This program aims to compare the performance of the Multiagent Rollout algorithm against the Ordinary Rollout algorithm and the Base Policy in the context of the Spiders and Flies problem.
The Spiders and Flies problem from Bertsekas, D. P. 2024. A Course in Reinforcement Learning. Athena Scientific p103-105 involves a scenario with multiple spiders and stationary flies on a 2- dimensional grid. The spiders aim to catch all flies as quickly as possible. The control space is structured to have separate controls for each spider (Ex: Consider 2 spiders then the control space will consist list of two separate controls for each spider say [‘west’, ‘north’]). In this implementation, we implemented three different strategies that an agent will use: Base Policy, Ordinary Rollout, and Multiagent Rollout and aims to compare the perfomance of these methods.

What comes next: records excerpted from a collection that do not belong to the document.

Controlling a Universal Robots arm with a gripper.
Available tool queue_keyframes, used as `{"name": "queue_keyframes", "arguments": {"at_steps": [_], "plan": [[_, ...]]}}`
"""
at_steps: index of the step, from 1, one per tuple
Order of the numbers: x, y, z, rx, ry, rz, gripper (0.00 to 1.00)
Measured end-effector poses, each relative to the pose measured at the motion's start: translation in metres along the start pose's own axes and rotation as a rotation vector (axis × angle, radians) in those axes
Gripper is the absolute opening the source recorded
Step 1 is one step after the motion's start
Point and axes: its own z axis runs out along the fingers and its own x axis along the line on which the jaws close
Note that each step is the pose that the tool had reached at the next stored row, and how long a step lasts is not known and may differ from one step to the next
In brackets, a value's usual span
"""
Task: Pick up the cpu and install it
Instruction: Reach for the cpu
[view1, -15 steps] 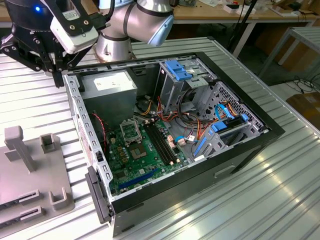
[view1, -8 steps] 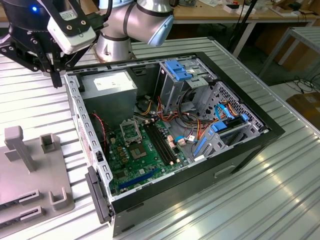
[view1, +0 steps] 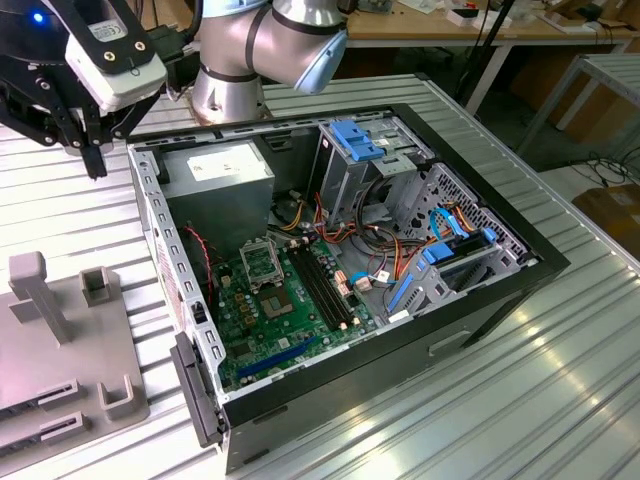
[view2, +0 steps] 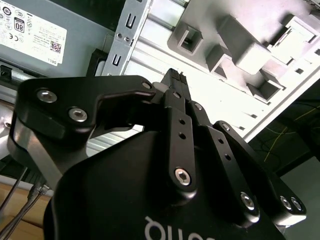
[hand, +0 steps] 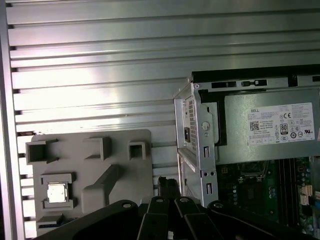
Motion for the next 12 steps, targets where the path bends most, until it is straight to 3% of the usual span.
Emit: {"name": "queue_keyframes", "arguments": {"at_steps": [12], "plan": [[0.0114,-0.0009,-0.0003,0.0,0.0,0.0,0.11]]}}
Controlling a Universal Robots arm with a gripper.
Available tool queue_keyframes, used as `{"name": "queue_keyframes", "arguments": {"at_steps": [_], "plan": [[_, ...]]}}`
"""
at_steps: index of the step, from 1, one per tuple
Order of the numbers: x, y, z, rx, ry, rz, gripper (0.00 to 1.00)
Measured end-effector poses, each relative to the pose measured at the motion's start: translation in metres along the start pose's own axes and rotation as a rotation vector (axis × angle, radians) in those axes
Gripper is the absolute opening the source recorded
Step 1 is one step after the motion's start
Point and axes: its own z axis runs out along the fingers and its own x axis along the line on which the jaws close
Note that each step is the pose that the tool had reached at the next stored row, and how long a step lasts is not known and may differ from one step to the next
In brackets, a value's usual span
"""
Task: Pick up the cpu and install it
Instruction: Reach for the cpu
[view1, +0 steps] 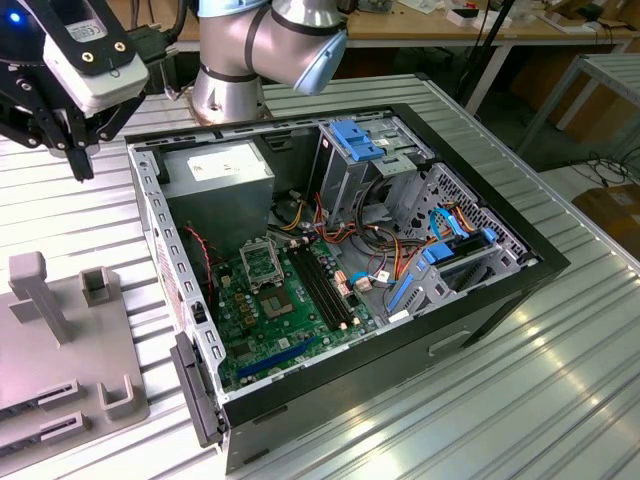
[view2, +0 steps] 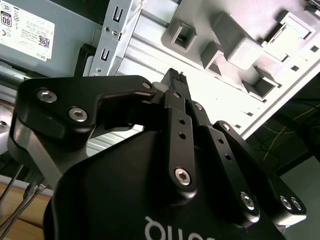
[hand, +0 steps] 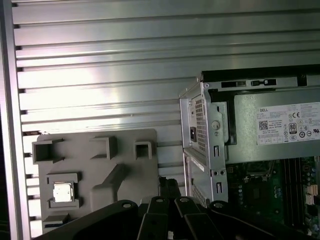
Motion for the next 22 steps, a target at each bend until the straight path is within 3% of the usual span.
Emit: {"name": "queue_keyframes", "arguments": {"at_steps": [22], "plan": [[0.0228,-0.0017,-0.0003,0.0,0.0,0.0,0.11]]}}
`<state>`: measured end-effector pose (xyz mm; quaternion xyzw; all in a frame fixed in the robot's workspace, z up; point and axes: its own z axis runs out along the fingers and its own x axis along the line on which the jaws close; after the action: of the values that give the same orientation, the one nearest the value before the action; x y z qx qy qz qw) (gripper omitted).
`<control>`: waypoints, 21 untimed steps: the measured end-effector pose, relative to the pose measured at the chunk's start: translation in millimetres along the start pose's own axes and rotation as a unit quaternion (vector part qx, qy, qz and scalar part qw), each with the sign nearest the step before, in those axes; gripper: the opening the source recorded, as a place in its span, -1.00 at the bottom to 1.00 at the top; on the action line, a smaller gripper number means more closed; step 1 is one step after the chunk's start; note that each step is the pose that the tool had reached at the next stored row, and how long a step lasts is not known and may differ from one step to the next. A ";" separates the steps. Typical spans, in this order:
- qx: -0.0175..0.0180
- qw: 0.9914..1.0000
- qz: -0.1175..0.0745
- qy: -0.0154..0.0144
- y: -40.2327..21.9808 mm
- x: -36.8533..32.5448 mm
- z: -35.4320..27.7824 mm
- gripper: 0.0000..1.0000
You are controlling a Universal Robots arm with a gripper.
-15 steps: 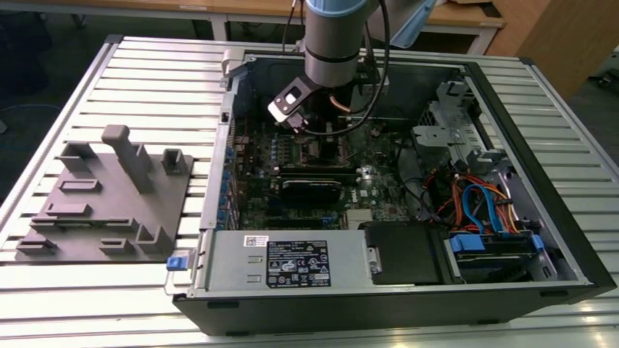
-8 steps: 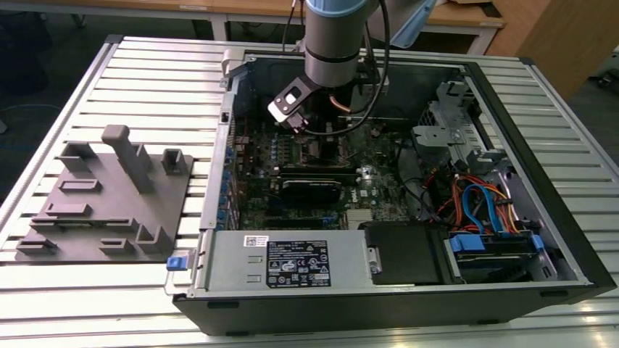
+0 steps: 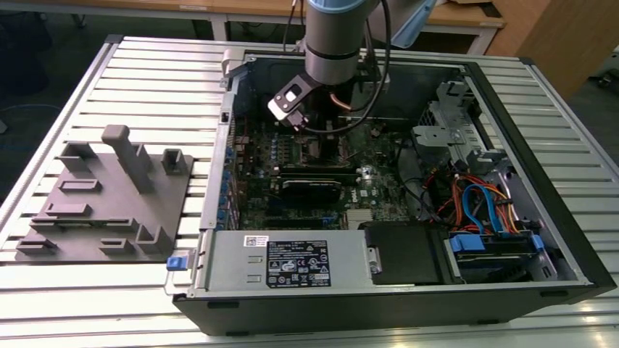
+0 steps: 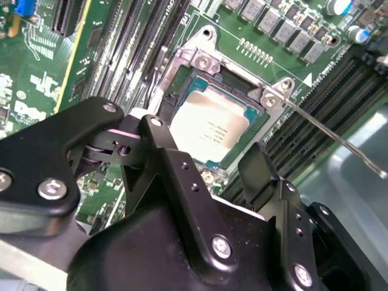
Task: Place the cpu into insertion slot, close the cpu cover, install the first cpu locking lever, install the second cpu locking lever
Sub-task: 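Place the cpu into insertion slot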
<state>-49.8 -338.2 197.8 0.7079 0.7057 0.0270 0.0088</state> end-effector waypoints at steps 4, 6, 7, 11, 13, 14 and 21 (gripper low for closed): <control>0.001 1.000 0.000 0.000 0.4 0.2 -6.8 0.38; 0.002 1.000 0.000 0.000 0.6 0.3 -10.7 0.38; 0.002 1.000 0.000 0.000 0.6 0.3 -12.4 0.38; 0.004 1.000 0.000 0.000 1.0 0.5 -18.7 0.38; 0.005 1.000 0.000 0.000 1.1 0.6 -21.7 0.38; 0.005 1.000 0.000 0.000 1.2 0.6 -22.8 0.38; 0.006 1.000 0.000 0.000 1.2 0.6 -23.7 0.10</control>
<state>-49.8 -338.2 221.5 0.7081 0.7058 0.0231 0.0048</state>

Utilized Manhattan distance to the nearest fly as the base policy
Computed and compared Q-factors for each possible move of each spider.
For each spider, we compute and compare (taking into consideration all the
controls of the current spider) the Q-factor for the current spider and assume the future spiders will act according to base policy, and the previous spider has already chosen their control.
Graphics.py
Contains code for rendering spiders and flies and handling graphic elements of the game.
Spider.py
- Contains the code for returning the control set based on a given state and Contains core logic for all three algorithms.
- Base Policy class: Implements the Manhattan distance-based base policy. o Ordinary Rollout class: Implements the standard rollout strategy.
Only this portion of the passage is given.